To that end, Booker’s campaign is in the process of developing an employee handbook that will detail the policies, procedures, and trainings the campaign requires of its managers, employees, and vendors. “If there is an investigation, if an employee or vendor, no matter their rank or title, is found to have intentionally discriminated or harassed another employee, that employee or vendor relationship will be terminated immediately,” the campaign says.
Some of the Booker campaign’s policies echo the UltraViolet guidelines. In addition to allowing staffers to break the chain of command to register complaints—a procedure that’s key in the event that a direct supervisor is the harasser—the campaign maintains a whistle-blower policy that prohibits retaliation against anyone who comes forward. And, Booker’s team notes, they’re trying to go beyond preventing harassment to foster an inclusive work environment—for example, offering employees 12 paid weeks of parental leave.
The Gillibrand campaign also provided details of robust human resources policies to Mother Jones. All staff members are required to read and sign the written sexual harassment policy in the employee handbook before work begins, and they must attend an in-person or video harassment training within a month of being hired. Once the campaign ramps up in mid-summer, managers will undergo additional trainings on these subjects.
Gillibrand’s campaign has also conducted an anonymous survey to gauge how the staff feels about the current workplace environment and the polices in place; it plans to periodically reissue the survey, likely once a quarter.
This time around, Sanders’ campaign—the first major party campaign with a unionized workforce—says that allegations of workplace harassment will be handled both by both the union and by dedicated HR staffers. The campaign says it has an established procedure for reporting harassment and that the third-party hotline installed during Sanders’ 2018 Senate reelection bid will also be used for the 2020 races. All staffers will be required to undergo sexual harassment training.
The Harris camp also says it’s taking a zero-tolerance approach. Its written policy includes mandatory reporting, a formal investigation of all allegations, and multiple reporting options to ensure employees aren’t deterred from filing complaints about their supervisors, according to an aide. New hires must complete a sexual harassment training.
The campaign for Elizabeth Warren did not describe its personnel procedures with specificity, but offered this statement: “We take this very seriously and are putting in place the appropriate trainings and policies to create a safe and inclusive organization that lives the values we fight for every day.”
Republicans have been thinking about the issue, too.

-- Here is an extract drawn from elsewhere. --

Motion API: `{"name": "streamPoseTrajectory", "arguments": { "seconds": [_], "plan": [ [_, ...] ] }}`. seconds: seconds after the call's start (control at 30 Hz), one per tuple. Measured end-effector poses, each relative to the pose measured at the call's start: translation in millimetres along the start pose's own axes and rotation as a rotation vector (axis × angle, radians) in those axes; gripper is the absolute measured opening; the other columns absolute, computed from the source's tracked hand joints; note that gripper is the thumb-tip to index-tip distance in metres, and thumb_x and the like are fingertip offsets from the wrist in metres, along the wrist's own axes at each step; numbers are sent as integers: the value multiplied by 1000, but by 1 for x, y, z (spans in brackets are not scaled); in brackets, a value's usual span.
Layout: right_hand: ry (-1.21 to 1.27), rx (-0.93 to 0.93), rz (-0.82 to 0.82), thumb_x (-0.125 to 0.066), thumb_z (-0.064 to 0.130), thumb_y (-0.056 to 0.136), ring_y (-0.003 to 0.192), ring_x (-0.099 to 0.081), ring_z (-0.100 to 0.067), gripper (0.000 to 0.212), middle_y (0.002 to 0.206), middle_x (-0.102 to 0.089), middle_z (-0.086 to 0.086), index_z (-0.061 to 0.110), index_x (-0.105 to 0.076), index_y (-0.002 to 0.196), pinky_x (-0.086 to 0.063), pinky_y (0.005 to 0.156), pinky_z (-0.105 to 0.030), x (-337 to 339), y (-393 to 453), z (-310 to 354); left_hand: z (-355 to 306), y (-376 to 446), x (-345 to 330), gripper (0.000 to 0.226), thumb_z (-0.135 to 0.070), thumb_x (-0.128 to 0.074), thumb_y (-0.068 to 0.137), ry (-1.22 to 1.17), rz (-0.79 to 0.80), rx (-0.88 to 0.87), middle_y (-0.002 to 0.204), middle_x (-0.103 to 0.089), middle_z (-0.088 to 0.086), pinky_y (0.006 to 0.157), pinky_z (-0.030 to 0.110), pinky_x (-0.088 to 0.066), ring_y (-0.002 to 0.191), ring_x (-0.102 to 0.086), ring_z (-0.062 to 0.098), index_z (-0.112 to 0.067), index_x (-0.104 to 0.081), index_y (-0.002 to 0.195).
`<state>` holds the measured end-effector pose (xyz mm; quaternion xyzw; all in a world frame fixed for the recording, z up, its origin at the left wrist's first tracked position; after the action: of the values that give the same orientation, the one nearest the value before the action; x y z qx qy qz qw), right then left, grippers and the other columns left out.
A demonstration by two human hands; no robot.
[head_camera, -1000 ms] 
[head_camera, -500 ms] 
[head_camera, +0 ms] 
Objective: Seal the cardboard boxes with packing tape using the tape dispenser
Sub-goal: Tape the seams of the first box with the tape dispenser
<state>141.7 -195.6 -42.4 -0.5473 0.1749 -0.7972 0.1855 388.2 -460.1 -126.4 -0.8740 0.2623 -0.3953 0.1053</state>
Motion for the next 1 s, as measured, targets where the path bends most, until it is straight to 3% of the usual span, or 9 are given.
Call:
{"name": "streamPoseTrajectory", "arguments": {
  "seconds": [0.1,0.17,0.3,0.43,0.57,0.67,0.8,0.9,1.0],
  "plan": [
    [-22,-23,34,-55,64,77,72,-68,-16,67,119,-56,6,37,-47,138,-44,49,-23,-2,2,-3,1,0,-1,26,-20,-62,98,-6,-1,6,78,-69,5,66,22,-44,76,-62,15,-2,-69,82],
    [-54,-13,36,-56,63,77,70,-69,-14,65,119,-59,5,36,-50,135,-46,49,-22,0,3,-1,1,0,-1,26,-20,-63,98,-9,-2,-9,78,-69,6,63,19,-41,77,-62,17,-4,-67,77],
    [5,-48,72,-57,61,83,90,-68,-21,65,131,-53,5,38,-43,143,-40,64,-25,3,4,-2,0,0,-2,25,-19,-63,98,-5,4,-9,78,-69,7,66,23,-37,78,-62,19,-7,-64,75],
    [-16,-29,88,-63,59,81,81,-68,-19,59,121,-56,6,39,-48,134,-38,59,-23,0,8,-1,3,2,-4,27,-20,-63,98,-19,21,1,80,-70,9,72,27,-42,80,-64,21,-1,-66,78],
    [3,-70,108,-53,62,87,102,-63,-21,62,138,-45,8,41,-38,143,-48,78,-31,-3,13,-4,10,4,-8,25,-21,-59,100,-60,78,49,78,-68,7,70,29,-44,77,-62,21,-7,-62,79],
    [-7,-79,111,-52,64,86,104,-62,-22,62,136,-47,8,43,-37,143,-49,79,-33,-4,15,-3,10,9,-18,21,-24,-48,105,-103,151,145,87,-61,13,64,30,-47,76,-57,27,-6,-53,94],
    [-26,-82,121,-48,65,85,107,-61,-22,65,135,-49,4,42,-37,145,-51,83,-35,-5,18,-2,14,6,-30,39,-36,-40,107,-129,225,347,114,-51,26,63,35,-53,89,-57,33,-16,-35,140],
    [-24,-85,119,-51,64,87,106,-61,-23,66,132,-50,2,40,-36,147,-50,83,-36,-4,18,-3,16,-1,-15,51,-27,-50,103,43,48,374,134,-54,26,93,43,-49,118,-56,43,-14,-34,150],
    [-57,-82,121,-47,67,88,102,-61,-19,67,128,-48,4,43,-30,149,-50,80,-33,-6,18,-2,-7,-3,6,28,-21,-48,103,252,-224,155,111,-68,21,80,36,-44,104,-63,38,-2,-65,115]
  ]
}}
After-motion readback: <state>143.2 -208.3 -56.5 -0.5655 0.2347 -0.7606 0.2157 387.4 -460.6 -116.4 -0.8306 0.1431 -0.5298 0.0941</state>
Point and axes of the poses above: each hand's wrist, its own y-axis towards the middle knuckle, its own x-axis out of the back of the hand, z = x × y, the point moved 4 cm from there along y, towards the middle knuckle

Michael Glassner, the chief operating officer of Trump’s reelection campaign, tells Mother Jones—in a Trumpian-sounding statement—that the organization has “best-in-class” sexual harassment policies with the “highest ethical standards.” These include “protocols for reporting allegations, which include numerous options for reporting such as a telephone hotline that will be prominently posted in our offices; and clear and appropriate consequences for violations of the policy, including termination. All employees will be thoroughly briefed on our personnel policies as a requirement of their employment.”

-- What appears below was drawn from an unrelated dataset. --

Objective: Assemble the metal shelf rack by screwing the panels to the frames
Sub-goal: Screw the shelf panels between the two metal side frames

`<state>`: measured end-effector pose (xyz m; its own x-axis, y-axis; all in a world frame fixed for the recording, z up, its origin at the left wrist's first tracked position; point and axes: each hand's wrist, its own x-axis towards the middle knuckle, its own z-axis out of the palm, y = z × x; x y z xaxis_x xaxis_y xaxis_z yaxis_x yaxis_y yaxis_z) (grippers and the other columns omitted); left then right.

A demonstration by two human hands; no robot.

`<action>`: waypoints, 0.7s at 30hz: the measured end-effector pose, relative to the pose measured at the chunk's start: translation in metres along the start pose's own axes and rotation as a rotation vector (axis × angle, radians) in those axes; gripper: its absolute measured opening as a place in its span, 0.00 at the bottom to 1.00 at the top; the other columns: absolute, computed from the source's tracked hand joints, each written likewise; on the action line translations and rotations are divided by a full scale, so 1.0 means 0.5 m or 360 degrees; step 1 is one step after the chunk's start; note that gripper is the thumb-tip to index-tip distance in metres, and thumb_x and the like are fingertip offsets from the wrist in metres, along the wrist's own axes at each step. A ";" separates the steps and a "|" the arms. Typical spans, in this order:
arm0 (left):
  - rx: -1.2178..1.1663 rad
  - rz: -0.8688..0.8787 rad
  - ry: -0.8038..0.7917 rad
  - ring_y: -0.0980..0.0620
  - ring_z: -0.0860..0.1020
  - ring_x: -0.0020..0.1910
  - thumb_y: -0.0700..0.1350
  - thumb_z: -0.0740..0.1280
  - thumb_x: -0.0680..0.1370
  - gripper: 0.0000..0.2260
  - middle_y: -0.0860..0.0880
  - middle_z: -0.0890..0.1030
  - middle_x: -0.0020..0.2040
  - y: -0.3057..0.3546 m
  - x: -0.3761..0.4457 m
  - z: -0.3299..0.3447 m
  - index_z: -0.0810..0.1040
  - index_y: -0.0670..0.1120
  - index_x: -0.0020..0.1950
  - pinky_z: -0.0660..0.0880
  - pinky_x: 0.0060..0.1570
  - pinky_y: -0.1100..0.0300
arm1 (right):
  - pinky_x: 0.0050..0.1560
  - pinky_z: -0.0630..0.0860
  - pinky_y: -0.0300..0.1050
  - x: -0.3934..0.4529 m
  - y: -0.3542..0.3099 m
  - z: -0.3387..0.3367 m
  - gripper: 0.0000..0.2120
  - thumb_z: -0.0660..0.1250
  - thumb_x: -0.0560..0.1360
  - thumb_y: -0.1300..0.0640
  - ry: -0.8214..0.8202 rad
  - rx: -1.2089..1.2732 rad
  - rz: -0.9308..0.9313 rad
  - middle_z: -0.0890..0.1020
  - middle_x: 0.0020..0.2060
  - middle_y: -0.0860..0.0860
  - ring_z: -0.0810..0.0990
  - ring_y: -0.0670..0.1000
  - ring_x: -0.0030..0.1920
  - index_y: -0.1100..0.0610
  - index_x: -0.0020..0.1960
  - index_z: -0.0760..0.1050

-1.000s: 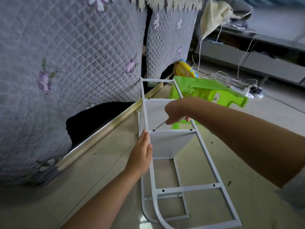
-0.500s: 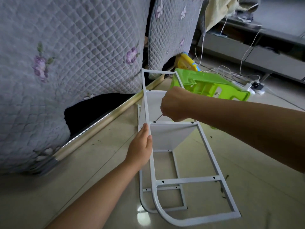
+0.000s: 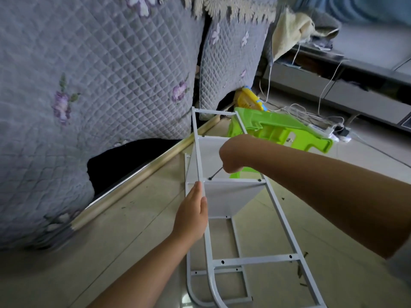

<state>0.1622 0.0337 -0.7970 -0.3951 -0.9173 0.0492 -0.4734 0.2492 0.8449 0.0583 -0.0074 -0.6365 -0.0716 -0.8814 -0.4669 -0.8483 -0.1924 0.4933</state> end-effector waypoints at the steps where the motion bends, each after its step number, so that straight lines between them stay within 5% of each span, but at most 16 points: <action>1: -0.0011 -0.0008 0.0003 0.55 0.56 0.75 0.42 0.50 0.83 0.21 0.50 0.56 0.76 0.001 0.001 0.001 0.52 0.44 0.77 0.51 0.64 0.73 | 0.45 0.68 0.45 -0.006 0.002 0.004 0.06 0.55 0.77 0.61 0.0092 -0.0112 -0.0042 0.70 0.37 0.49 0.71 0.54 0.44 0.56 0.42 0.68; 4: -0.0018 -0.0023 0.0014 0.55 0.56 0.75 0.42 0.49 0.83 0.21 0.50 0.56 0.77 0.003 0.002 0.003 0.52 0.45 0.77 0.52 0.65 0.72 | 0.51 0.64 0.46 -0.017 0.012 0.029 0.09 0.55 0.77 0.62 0.0457 -0.0515 -0.0231 0.76 0.46 0.50 0.73 0.54 0.52 0.55 0.44 0.73; 8: 0.0019 -0.0029 0.0019 0.55 0.56 0.75 0.43 0.49 0.83 0.21 0.50 0.55 0.77 0.003 0.002 0.002 0.52 0.45 0.77 0.53 0.66 0.70 | 0.45 0.59 0.45 -0.010 0.010 0.079 0.13 0.51 0.77 0.62 0.0737 -0.0652 -0.0379 0.77 0.49 0.55 0.76 0.55 0.49 0.58 0.52 0.75; 13: 0.0026 -0.0021 0.0037 0.55 0.56 0.75 0.42 0.49 0.83 0.21 0.51 0.55 0.77 0.005 0.000 0.002 0.52 0.45 0.77 0.52 0.64 0.72 | 0.28 0.58 0.41 -0.005 0.021 0.092 0.13 0.51 0.78 0.64 0.0607 -0.0423 -0.0359 0.77 0.49 0.57 0.79 0.56 0.48 0.61 0.53 0.74; 16: 0.0030 -0.0032 0.0034 0.55 0.56 0.75 0.42 0.49 0.83 0.21 0.51 0.56 0.77 0.007 0.000 0.002 0.52 0.45 0.77 0.53 0.66 0.70 | 0.30 0.64 0.40 -0.003 0.016 0.084 0.12 0.53 0.78 0.65 0.0490 -0.0384 -0.0297 0.79 0.44 0.54 0.80 0.56 0.47 0.60 0.47 0.75; 21: 0.0024 -0.0034 0.0045 0.55 0.57 0.74 0.42 0.49 0.83 0.21 0.50 0.56 0.76 0.004 -0.001 0.003 0.52 0.45 0.77 0.54 0.66 0.70 | 0.28 0.62 0.38 -0.006 -0.006 0.049 0.08 0.55 0.75 0.66 0.0270 -0.0422 -0.0226 0.68 0.33 0.50 0.72 0.54 0.41 0.59 0.39 0.68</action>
<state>0.1602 0.0350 -0.7960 -0.3627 -0.9307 0.0466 -0.4935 0.2342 0.8376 0.0482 0.0064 -0.6545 0.1445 -0.8928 -0.4265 -0.6760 -0.4039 0.6164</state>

If the campaigns follow through on these promises, it would be a major leap forward. “HR was non-existent in campaigns until the MeToo movement,” says a female Republican consultant who has worked on presidential and Senate campaigns. “If HR was a thing on any of the campaigns I’ve ever worked on, I’m completely unaware of it.”
“For the longest time politics has been a boys club, and women have had to just deal with it as it comes,” she added. “And that’s not the case anymore. And it’s awesome.”
Pema Levy contributed reporting to this story.